汚損のクァマーセ、その二つ名に偽りなし!

クァマーセ船の清掃は未だ時間が掛かりそうな様子であった。


本来、3バカはその手伝いをしなければならない筈なのだが。


「残業ってさ……下命でするんだよね」


ミドリが屁理屈をこねる。


「私たちは”状況が変化する前”に、主任から口頭で指示を受けただけ……まだ正式な業務命令として受諾をしていない!

 だから今一度、”私たちは2班の手伝いで残業していいんですね?”と主任に確認して下命を受け直す必要がある!
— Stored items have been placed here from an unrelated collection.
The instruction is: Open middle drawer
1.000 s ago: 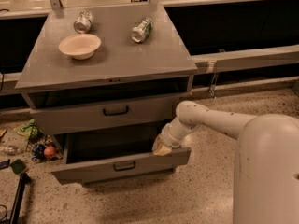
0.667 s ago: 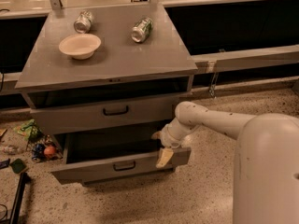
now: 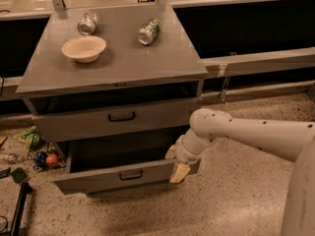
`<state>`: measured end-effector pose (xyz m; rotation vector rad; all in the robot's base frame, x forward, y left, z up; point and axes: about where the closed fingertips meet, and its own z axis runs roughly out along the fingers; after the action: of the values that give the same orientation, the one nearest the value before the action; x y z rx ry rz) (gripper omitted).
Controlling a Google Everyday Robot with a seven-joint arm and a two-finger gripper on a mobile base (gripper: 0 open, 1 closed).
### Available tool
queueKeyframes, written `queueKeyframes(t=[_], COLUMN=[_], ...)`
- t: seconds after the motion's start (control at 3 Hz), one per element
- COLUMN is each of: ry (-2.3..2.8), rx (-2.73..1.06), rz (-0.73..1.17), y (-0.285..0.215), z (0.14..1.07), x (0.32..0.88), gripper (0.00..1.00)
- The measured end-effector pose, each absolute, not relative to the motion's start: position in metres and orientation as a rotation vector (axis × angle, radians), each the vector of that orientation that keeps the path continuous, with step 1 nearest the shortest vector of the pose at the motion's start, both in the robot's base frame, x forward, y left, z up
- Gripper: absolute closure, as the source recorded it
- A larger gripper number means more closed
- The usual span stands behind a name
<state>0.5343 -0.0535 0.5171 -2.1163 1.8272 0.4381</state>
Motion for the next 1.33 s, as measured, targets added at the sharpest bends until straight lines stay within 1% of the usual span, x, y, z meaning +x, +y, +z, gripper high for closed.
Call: queueKeyframes(t=[0.33, 0.67, 1.0, 1.33], ry=[1.816, 1.787, 1.761, 1.752], rx=[-2.137, -2.141, -2.133, -2.114], rz=[0.401, 0.39, 0.388, 0.366], y=[-0.058, -0.054, -0.049, -0.047], z=[0.534, 0.528, 0.511, 0.497], x=[0.528, 0.541, 0.561, 0.58], gripper=[0.59, 0.83, 1.0, 1.0])
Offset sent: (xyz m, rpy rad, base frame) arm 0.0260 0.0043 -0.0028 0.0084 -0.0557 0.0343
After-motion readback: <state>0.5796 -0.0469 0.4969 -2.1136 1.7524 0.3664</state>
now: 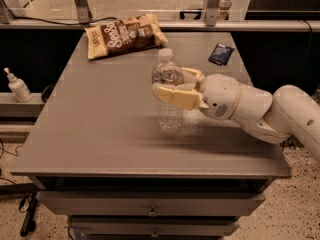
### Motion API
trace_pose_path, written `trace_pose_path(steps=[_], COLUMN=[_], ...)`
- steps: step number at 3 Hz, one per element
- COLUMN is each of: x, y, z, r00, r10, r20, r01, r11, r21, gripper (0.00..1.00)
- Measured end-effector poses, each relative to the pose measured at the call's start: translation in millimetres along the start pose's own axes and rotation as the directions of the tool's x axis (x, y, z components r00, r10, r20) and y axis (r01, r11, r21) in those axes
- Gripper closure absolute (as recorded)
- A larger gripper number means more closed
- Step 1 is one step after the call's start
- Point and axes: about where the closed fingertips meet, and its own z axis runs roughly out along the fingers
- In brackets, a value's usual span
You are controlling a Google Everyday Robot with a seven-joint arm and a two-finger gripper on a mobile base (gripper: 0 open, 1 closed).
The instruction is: Move water bottle near brown chip bag
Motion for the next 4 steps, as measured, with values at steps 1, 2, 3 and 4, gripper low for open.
trace_pose_path(steps=[1, 2, 3, 4], x=[8, 14, 15, 9], y=[4, 8, 10, 10], z=[-5, -8, -11, -20], r00=[1.000, 1.000, 1.000, 1.000], r10=[0.017, 0.028, 0.030, 0.019], r20=[0.003, 0.004, 0.000, -0.016], r01=[-0.017, -0.028, -0.030, -0.019], r11=[0.9998, 0.9994, 0.9993, 0.9993], r21=[0.012, 0.019, 0.024, 0.031], gripper=[0.35, 0.11, 0.00, 0.00])
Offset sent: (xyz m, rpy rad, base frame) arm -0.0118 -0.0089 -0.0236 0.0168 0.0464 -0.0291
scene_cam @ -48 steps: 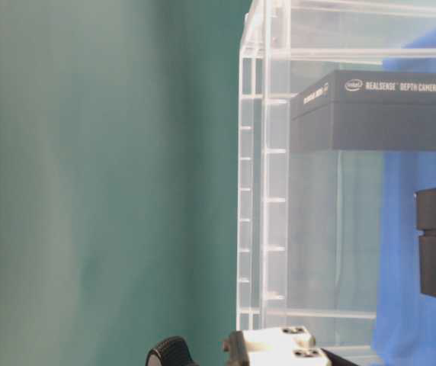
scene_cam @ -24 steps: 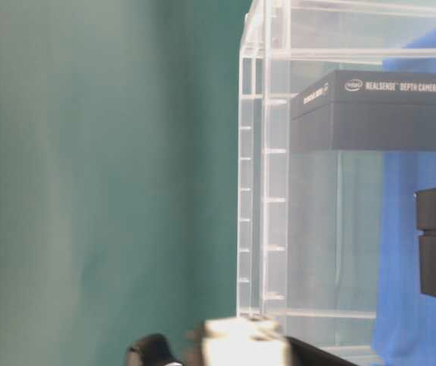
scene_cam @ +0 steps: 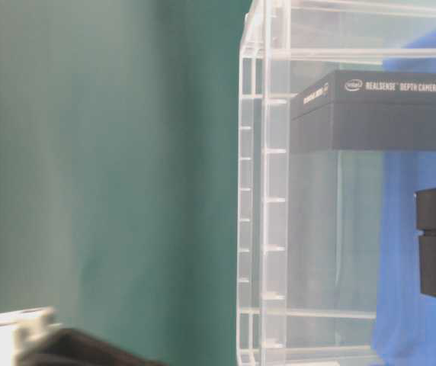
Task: Take the box out of the case with the left arm.
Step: 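Withdraw the left gripper to the left side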
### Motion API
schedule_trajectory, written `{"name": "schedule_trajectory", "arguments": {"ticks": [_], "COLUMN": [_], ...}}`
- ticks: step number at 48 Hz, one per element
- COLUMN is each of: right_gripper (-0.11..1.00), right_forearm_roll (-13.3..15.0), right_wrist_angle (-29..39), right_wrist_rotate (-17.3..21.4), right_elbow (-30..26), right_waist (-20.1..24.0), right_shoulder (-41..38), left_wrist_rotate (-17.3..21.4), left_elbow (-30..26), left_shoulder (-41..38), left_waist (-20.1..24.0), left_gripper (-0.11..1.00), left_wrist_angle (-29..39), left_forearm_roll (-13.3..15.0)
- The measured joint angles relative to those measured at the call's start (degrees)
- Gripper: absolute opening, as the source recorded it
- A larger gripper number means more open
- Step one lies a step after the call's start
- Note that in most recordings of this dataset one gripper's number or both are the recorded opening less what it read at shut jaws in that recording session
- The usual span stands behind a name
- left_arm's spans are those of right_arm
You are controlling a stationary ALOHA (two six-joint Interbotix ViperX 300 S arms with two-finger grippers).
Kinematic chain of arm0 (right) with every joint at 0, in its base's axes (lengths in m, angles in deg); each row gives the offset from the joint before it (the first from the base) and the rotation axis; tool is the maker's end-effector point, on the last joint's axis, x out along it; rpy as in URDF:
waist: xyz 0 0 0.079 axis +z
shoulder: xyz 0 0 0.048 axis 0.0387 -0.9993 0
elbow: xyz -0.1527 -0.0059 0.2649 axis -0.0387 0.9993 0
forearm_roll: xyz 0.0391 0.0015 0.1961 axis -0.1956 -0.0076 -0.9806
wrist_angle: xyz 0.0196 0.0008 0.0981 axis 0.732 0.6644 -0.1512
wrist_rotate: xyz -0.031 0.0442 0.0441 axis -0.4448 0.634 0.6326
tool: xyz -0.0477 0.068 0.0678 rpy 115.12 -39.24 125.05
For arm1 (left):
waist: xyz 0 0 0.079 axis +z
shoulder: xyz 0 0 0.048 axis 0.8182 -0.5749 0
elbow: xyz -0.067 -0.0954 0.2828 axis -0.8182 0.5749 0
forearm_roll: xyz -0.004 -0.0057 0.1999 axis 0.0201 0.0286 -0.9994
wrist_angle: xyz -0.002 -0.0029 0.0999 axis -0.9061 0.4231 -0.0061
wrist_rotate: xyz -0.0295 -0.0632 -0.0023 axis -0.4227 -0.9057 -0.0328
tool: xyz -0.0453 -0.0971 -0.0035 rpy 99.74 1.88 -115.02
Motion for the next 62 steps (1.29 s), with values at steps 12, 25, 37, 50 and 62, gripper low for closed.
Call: {"name": "schedule_trajectory", "arguments": {"ticks": [12,25,37,50,62], "right_gripper": [0.01,0.01,0.01,0.01,0.01], "right_forearm_roll": [0.18,0.26,0.26,0.26,0.26], "right_wrist_angle": [-0.09,0.0,-0.09,0.0,0.0], "right_wrist_rotate": [0.0,0.0,0.0,0.0,0.09], "right_elbow": [0.0,0.0,0.0,0.0,0.0], "right_waist": [0.0,0.0,0.0,0.0,0.0], "right_shoulder": [-0.09,0.0,-0.09,0.0,0.0], "left_wrist_rotate": [0.26,0.18,1.14,1.23,1.49], "left_elbow": [-4.04,-3.96,-0.7,7.12,15.12], "left_shoulder": [0.09,0.09,2.99,10.28,18.9], "left_waist": [0.18,0.18,-0.79,-2.46,-2.72], "left_gripper": [0.89,0.89,0.89,0.89,0.88], "left_wrist_angle": [3.96,3.96,4.31,4.31,4.48], "left_forearm_roll": [-0.35,-0.35,-0.35,-0.35,-0.44]}}
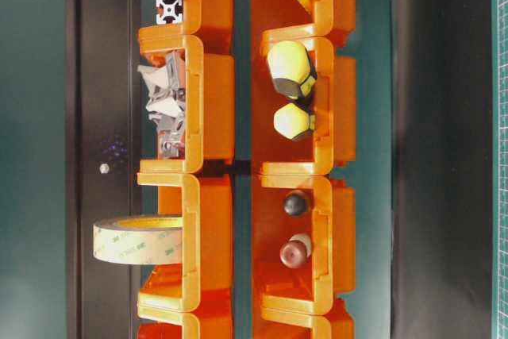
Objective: Pick vinyl tape from container rack with left arm.
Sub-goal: 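Reach the left gripper into the top-left bin around the red tape roll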
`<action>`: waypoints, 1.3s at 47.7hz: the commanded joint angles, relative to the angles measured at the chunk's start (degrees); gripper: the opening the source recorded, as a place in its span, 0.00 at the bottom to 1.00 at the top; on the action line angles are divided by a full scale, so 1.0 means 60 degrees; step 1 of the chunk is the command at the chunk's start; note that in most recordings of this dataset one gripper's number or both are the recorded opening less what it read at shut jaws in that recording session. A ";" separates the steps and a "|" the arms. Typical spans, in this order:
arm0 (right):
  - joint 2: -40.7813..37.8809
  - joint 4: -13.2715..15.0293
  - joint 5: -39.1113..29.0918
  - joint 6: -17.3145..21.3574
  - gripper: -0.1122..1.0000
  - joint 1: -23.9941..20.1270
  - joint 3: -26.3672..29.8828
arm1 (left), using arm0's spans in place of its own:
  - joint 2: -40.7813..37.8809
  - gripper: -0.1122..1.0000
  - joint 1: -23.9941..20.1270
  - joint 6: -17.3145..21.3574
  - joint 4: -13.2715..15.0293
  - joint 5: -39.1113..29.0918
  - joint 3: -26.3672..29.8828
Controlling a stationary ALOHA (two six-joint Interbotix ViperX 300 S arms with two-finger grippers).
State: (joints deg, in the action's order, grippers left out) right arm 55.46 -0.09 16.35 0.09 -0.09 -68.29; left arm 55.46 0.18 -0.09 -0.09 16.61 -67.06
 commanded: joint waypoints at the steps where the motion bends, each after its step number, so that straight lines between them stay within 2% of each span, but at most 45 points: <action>1: -0.0073 -0.0015 0.0190 0.0000 0.12 0.0029 0.0322 | -0.0103 0.15 0.0015 -0.0396 -0.0513 -0.1260 0.1172; 4: -0.0059 -0.0015 0.0352 0.0000 0.14 0.0059 0.0308 | -0.0190 0.14 0.0015 -0.0513 -0.0527 -0.2578 0.1919; 6: -0.0059 -0.0015 0.0469 0.0000 0.11 0.0073 0.0308 | -0.0293 0.11 0.0015 -0.0571 -0.0527 -0.3516 0.2446; 14: -0.0059 -0.0015 0.0674 0.0015 0.10 0.0073 0.0308 | -0.0747 0.10 -0.0044 -0.0571 -0.0586 -0.6826 0.4658; 24: -0.0117 -0.0015 0.0703 0.0015 0.10 0.0073 0.0293 | -0.1978 0.10 -0.0337 -0.0439 -0.0703 -1.0020 0.7163; 29: -0.0117 -0.0015 0.0703 0.0029 0.10 0.0073 0.0293 | -0.2725 0.10 -0.0542 -0.0146 -0.0718 -1.1528 0.8291; 35: -0.0117 -0.0015 0.0674 0.0029 0.10 0.0044 0.0293 | -0.3560 0.10 -0.0908 0.0630 -0.0776 -1.3330 0.9551; 42: -0.0117 -0.0015 0.0645 0.0029 0.10 0.0000 0.0293 | -0.4204 0.10 -0.1436 0.1699 -0.0762 -1.5044 1.0444; 48: -0.0117 -0.0029 0.0615 0.0029 0.10 0.0000 0.0293 | -0.4717 0.10 -0.1875 0.2241 -0.0776 -1.6172 1.0811; 57: -0.0117 -0.0015 0.0601 0.0029 0.10 0.0000 0.0293 | -0.5229 0.11 -0.2212 0.2476 -0.0791 -1.6934 1.1045; 62: -0.0117 -0.0029 0.0601 0.0029 0.10 0.0000 0.0293 | -0.5332 0.19 -0.2329 0.2563 -0.0806 -1.6948 1.1001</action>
State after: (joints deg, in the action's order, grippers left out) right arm 55.20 -0.18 19.69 0.26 0.00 -68.38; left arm 23.47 -13.10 15.12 -4.75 -84.99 -2.46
 だけど主任が居ないな~! 下命がないと勝手に残業出来ないな~!」


理論武装をしながら、ミドリは事務所の隅にある来客用ソファーへとダイブした。

そんなミドリを見ながらピンクがアタフタする。


「だ、ダメだよ……2班の仕事手伝わないと……」

「したいならすれば良いと思うよ! 私は止めないよ! 私はテレビ見てるけどね!!」

「え……、あ、日誌、そうだ私、まだ日誌書いてなかった……」


そして定時過ぎ。

ミドリはソファーでテレビ視聴を、ピンクはデスクで日誌の記入をする事となった。





『それじゃあそろそろYヤウーシュWウェザーNニュース、天気予報の時間よ』


ソファーの上に寝ころびながら、テレビ――シャルカーズ向けの周波数で表示している――を視聴しているミドリ。

テレビに映っているのは、『美人お天気キャスター』。

当然それは、カニ江めいた『屈強な』ヤウーシュ女性。

勿論です。ヤウーシュですから。


それを見ながら、ミドリがピンク――ソファーの背後にあるデスクに座っている――へと問いかける。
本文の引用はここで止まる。